■ **Exercise aim**:
Pictures are to be left out, and only the lines from the one with "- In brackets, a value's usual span" through the last line of the listing below are to be repeated exactly.
★ ★ ★ ★
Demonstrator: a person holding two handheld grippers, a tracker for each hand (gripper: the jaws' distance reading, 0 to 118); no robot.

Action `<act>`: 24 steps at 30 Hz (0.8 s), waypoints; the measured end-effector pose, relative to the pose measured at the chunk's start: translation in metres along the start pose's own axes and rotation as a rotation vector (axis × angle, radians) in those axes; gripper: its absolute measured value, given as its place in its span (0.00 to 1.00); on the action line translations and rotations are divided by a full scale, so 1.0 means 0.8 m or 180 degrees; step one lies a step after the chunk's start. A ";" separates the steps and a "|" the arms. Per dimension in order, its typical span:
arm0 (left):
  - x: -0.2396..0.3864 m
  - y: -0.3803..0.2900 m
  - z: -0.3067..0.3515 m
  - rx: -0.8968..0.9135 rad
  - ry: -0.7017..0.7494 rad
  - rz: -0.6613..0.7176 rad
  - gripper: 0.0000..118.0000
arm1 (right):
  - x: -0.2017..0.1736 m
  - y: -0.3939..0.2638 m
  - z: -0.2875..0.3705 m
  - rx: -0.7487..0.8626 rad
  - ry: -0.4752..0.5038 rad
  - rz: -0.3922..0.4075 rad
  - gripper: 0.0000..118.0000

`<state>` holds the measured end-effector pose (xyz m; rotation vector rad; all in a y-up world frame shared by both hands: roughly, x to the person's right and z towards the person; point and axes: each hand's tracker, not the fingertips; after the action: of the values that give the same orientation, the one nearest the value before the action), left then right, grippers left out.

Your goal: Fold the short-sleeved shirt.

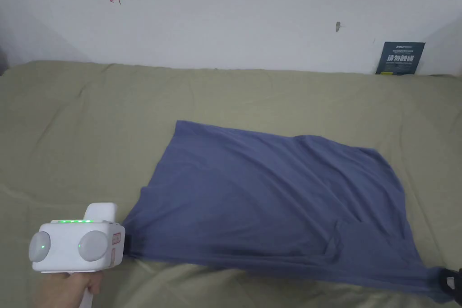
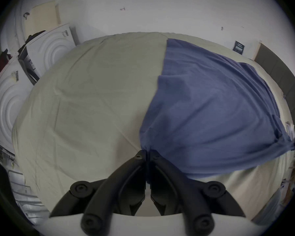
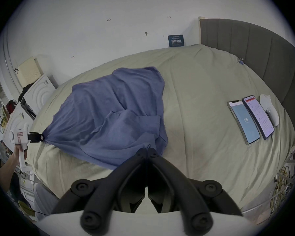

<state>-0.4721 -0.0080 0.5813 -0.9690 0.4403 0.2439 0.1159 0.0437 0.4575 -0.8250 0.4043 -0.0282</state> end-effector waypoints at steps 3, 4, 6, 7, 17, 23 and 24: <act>-0.003 -0.004 0.021 0.0194 0.0148 -0.0080 0.00 | -0.001 0.001 0.019 0.0101 0.0002 0.0050 0.01; -0.006 -0.004 0.030 0.0245 0.0137 -0.0039 0.00 | -0.003 0.001 0.023 0.0130 0.0004 0.0066 0.01; -0.010 -0.008 0.049 0.0228 0.0046 0.0084 0.00 | -0.004 -0.001 0.035 0.0157 0.0020 0.0090 0.01; -0.015 -0.010 0.053 0.0262 0.0028 0.0074 0.00 | -0.003 -0.003 0.041 0.0168 0.0022 0.0104 0.01; -0.036 -0.095 0.111 0.0157 0.0001 0.0082 0.00 | 0.017 -0.061 0.067 0.0117 0.0030 0.0076 0.01; -0.042 -0.137 0.101 0.0033 0.0013 0.0139 0.00 | 0.024 -0.109 0.053 -0.0121 0.0006 0.0054 0.01; -0.044 -0.140 0.097 0.0019 0.0007 0.0186 0.00 | 0.027 -0.113 0.047 -0.0152 0.0001 0.0044 0.01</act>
<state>-0.4399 -0.0047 0.7185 -0.9516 0.4716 0.2943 0.1613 0.0048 0.5384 -0.8692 0.4122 -0.0060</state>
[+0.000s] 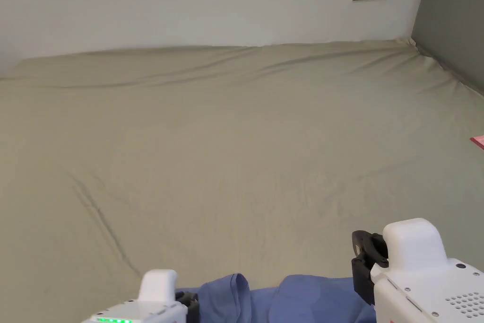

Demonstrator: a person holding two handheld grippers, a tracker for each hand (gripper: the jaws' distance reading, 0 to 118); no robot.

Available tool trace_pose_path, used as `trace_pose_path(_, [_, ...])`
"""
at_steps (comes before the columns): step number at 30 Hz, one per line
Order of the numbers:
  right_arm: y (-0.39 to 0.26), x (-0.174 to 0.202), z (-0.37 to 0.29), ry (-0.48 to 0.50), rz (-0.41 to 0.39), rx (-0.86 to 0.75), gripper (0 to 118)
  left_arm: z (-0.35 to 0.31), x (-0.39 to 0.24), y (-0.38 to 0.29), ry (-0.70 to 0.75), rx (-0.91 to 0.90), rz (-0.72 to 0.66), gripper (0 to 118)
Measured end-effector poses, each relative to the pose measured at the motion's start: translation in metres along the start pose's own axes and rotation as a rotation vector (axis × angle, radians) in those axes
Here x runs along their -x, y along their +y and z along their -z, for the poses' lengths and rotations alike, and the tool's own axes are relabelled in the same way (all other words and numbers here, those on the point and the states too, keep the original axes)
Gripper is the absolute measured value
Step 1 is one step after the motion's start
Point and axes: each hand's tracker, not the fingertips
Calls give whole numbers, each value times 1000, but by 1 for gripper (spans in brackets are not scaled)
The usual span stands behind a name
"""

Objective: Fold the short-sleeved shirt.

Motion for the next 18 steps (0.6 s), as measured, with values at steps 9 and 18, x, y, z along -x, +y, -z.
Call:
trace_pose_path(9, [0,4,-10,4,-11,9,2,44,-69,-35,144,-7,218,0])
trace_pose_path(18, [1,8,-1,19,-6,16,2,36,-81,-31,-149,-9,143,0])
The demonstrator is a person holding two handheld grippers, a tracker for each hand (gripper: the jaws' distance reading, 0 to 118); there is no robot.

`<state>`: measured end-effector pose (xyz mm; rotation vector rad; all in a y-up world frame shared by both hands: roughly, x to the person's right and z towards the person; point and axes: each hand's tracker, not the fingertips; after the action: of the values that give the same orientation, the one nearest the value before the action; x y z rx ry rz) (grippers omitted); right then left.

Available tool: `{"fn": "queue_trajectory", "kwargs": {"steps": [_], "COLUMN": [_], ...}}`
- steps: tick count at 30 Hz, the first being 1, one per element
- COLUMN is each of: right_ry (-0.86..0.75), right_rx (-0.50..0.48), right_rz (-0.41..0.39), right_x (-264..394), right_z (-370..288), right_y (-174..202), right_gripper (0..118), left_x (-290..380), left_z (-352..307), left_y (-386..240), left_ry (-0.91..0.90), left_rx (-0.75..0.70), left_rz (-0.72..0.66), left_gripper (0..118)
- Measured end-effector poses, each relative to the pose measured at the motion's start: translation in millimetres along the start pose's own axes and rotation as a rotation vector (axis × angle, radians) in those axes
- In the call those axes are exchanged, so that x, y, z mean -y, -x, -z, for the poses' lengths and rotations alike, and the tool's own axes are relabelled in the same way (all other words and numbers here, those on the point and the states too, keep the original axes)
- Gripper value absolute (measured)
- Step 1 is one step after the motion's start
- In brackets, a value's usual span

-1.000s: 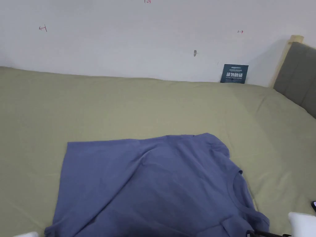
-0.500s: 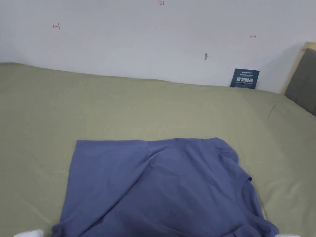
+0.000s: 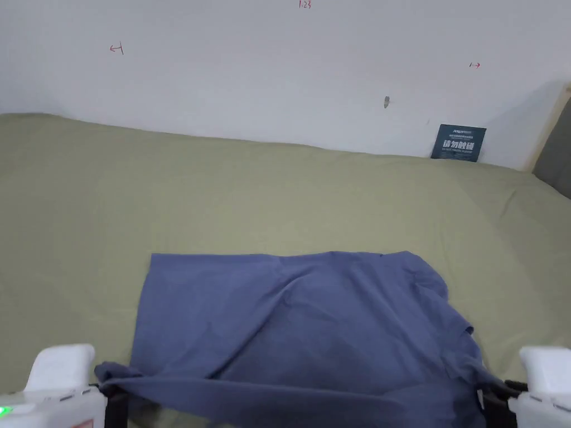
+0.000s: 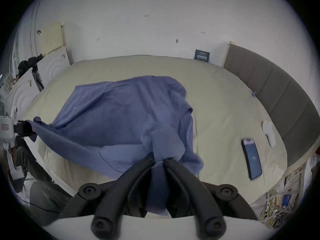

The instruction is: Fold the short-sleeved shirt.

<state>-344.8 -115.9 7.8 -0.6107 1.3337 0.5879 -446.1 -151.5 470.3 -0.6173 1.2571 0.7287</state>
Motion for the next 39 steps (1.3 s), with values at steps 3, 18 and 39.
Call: {"fn": "queue_trajectory", "kwargs": {"steps": [3, 18, 39], "right_ry": [-0.007, -0.11, -0.299], "right_rx": [-0.01, -0.087, 0.002], "right_rz": [-0.01, 0.121, 0.0], "right_x": [-27.3, -32.3, 72.0], "right_z": [22.0, 84.7, -8.3], "right_y": [-6.1, -38.9, 5.1], "right_gripper": [5, 91, 0], "left_x": [-27.4, -43.4, 38.6], "left_z": [16.6, 56.3, 19.1], "left_y": [-1.6, 8.0, 1.8], "left_ry": [0.027, -0.033, -0.181], "left_rx": [-0.009, 0.02, -0.019], "left_rz": [0.042, -0.048, -0.042], "left_gripper": [9, 98, 41]}}
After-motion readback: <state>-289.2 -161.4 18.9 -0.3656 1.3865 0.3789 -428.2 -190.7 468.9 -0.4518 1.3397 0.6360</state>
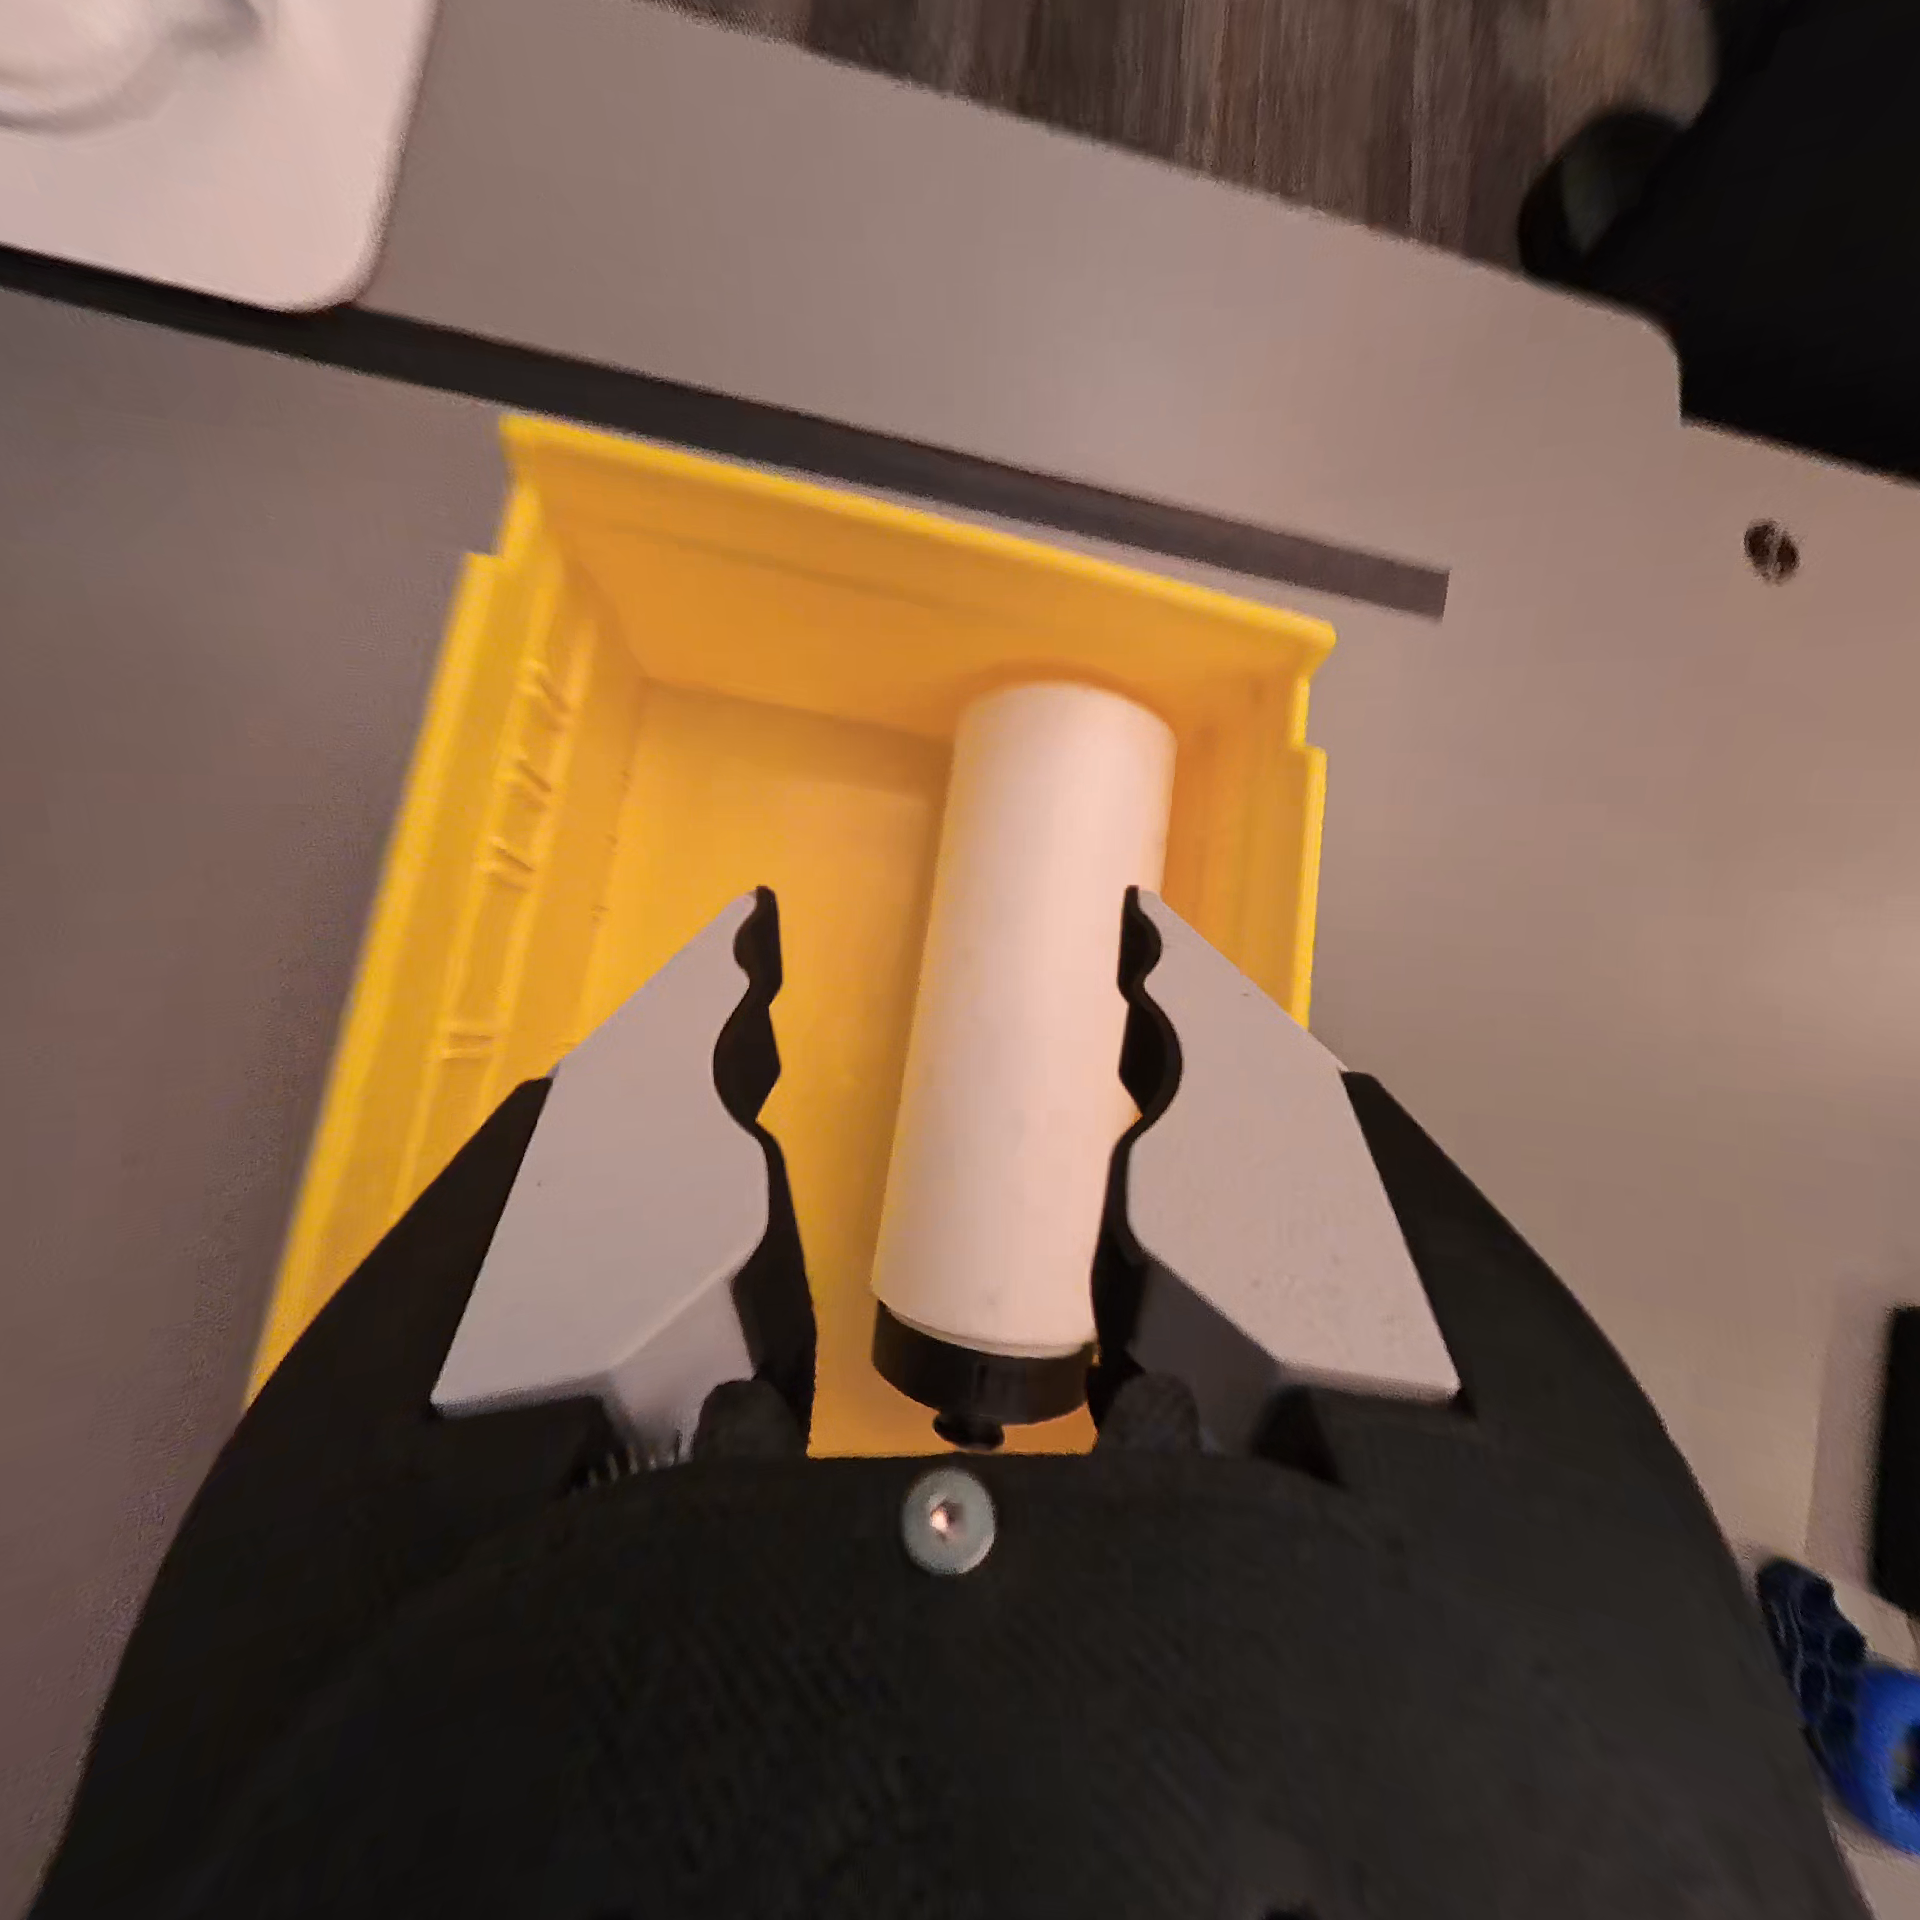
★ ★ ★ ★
■ **Task response**:
- In brackets, a value's usual span

-1.000s: 
-0.500s: 
+0.000s: 
+0.000s: 

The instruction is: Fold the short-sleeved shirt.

<state>-344.8 -115.9 7.8 -0.6107 1.3337 0.5879 -446.1 -151.5 470.3 -0.6173 1.2571 0.7287</state>
Motion for the next 39 steps (1.3 s), with values at steps 3, 18 and 39.
Call: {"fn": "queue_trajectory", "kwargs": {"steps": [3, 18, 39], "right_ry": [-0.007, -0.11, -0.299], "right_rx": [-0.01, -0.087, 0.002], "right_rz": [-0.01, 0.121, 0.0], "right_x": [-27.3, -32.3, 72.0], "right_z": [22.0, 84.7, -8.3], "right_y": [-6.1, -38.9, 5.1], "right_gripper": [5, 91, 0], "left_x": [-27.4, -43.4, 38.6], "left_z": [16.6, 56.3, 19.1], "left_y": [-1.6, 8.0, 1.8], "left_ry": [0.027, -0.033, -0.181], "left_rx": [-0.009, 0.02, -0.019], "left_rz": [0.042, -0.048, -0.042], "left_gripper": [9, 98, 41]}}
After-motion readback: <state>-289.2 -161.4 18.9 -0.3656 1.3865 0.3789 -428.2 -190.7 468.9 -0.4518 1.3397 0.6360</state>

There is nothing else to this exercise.